EXERCISE DATA –
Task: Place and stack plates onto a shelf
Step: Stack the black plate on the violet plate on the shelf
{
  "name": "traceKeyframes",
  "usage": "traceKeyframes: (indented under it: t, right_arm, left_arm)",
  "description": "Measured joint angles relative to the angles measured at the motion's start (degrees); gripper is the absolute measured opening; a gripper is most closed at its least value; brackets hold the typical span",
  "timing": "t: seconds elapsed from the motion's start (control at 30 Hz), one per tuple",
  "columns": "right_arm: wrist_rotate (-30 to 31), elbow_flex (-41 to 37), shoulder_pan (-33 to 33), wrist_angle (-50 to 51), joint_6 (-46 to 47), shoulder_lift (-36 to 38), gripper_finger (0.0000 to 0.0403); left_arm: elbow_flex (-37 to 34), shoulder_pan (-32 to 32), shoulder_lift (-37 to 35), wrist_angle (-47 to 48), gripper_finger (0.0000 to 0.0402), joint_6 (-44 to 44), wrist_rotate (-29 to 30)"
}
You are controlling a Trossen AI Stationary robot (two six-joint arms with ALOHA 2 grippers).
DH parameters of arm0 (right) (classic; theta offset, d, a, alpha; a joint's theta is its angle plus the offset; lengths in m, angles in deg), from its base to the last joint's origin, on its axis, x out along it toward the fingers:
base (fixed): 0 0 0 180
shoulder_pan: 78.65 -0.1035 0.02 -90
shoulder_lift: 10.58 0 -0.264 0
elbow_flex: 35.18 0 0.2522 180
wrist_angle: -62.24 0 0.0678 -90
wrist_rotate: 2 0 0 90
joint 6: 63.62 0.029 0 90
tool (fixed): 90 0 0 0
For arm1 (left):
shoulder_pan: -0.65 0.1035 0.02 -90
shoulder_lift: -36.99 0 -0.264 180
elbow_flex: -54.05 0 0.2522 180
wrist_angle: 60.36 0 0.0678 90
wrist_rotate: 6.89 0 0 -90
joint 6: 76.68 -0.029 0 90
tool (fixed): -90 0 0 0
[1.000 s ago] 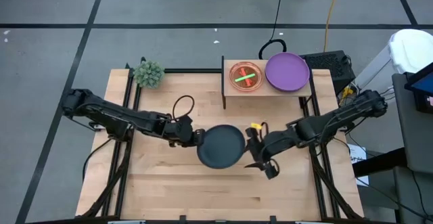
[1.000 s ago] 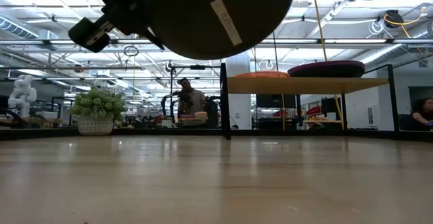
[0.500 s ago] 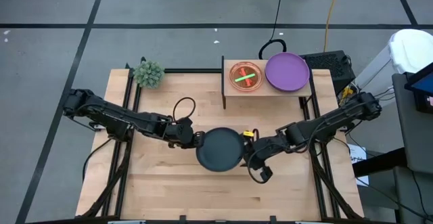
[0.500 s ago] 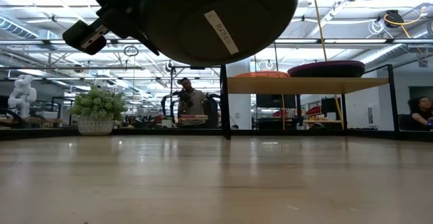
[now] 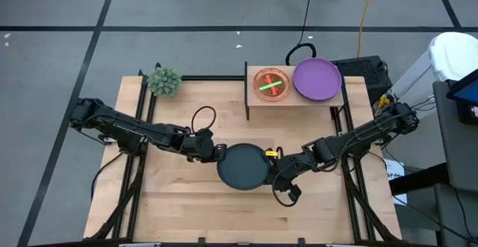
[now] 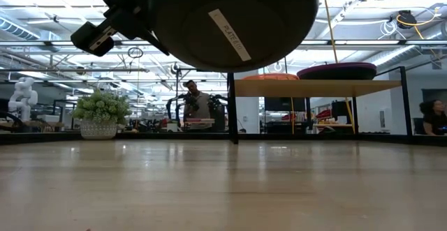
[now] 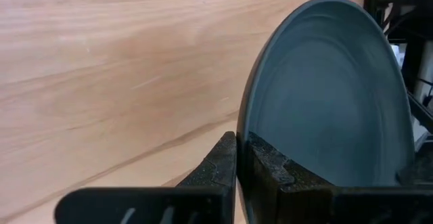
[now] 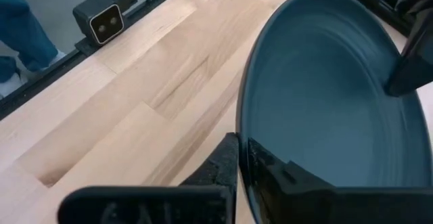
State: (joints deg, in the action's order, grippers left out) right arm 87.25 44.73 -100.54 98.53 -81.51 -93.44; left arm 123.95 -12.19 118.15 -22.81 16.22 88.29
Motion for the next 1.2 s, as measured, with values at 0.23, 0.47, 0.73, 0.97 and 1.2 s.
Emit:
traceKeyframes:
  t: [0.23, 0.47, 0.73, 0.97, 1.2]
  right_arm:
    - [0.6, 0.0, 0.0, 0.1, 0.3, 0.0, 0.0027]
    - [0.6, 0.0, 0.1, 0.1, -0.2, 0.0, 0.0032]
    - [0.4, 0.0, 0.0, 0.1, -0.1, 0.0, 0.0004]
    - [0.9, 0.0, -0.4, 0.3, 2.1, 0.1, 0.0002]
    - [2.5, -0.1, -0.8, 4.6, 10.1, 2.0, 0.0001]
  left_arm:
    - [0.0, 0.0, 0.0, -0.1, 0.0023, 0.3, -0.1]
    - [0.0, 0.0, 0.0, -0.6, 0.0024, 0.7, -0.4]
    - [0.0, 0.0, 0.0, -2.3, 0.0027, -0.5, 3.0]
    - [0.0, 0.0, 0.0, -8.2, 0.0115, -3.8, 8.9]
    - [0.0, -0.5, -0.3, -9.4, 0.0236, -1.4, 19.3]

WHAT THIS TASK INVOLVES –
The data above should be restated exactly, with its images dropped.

ANSWER FOR THE TASK –
Task: Place and stack plates onto a shelf
Step: Stack the black plate on the violet plate on the shelf
{
  "name": "traceKeyframes",
  "usage": "traceKeyframes: (indented under it: t, right_arm, left_arm)",
  "description": "Measured joint angles relative to the angles measured at the motion's start (degrees); gripper is the absolute measured opening; a gripper is most closed at its least value; brackets hold the typical span",
  "timing": "t: seconds elapsed from the motion's start (control at 30 Hz), one per tuple",
  "columns": "right_arm: wrist_rotate (-30 to 31), elbow_flex (-41 to 37), shoulder_pan (-33 to 33), wrist_angle (-50 to 51), joint_6 (-46 to 47), shoulder_lift (-36 to 38), gripper_finger (0.0000 to 0.0403); left_arm: elbow_flex (-37 to 34), shoulder_pan (-32 to 32), shoulder_lift (-37 to 35), wrist_angle (-47 to 48), gripper_finger (0.0000 to 0.0402), joint_6 (-44 to 44), wrist_rotate (-29 to 30)"
}
You are controlling a Trossen AI Stationary robot (two six-joint arms with ALOHA 2 grippers).
DH parameters of arm0 (right) (classic; theta offset, d, a, alpha; a joint's theta is its angle plus the offset; lengths in m, angles in deg), from its base to the last joint's origin, on its axis, x out along it toward the fingers:
base (fixed): 0 0 0 180
shoulder_pan: 78.65 -0.1035 0.02 -90
shoulder_lift: 10.58 0 -0.264 0
elbow_flex: 35.18 0 0.2522 180
wrist_angle: -62.24 0 0.0678 -90
wrist_rotate: 2 0 0 90
joint 6: 63.62 0.029 0 90
tool (fixed): 90 0 0 0
For arm1 (left):
shoulder_pan: -0.65 0.1035 0.02 -90
shoulder_lift: -36.99 0 -0.264 180
elbow_flex: -54.05 0 0.2522 180
wrist_angle: 60.36 0 0.0678 90
wrist_rotate: 6.89 0 0 -90
joint 6: 76.68 -0.029 0 90
tool (fixed): -90 0 0 0
[1.000 s ago] 
[1.000 s ago] 
[0.500 s ago] 
[0.500 s ago] 
[now] 
[now] 
[now] 
[now] 
State: (joints deg, in the action's order, grippers left out) right arm 87.25 44.73 -100.54 98.53 -81.51 -93.44; left arm 123.95 -12.19 118.15 -22.81 16.22 88.29
Motion for the next 1.2 s, as measured, with values at 0.23, 0.47, 0.73, 0.97 and 1.2 s.
Emit:
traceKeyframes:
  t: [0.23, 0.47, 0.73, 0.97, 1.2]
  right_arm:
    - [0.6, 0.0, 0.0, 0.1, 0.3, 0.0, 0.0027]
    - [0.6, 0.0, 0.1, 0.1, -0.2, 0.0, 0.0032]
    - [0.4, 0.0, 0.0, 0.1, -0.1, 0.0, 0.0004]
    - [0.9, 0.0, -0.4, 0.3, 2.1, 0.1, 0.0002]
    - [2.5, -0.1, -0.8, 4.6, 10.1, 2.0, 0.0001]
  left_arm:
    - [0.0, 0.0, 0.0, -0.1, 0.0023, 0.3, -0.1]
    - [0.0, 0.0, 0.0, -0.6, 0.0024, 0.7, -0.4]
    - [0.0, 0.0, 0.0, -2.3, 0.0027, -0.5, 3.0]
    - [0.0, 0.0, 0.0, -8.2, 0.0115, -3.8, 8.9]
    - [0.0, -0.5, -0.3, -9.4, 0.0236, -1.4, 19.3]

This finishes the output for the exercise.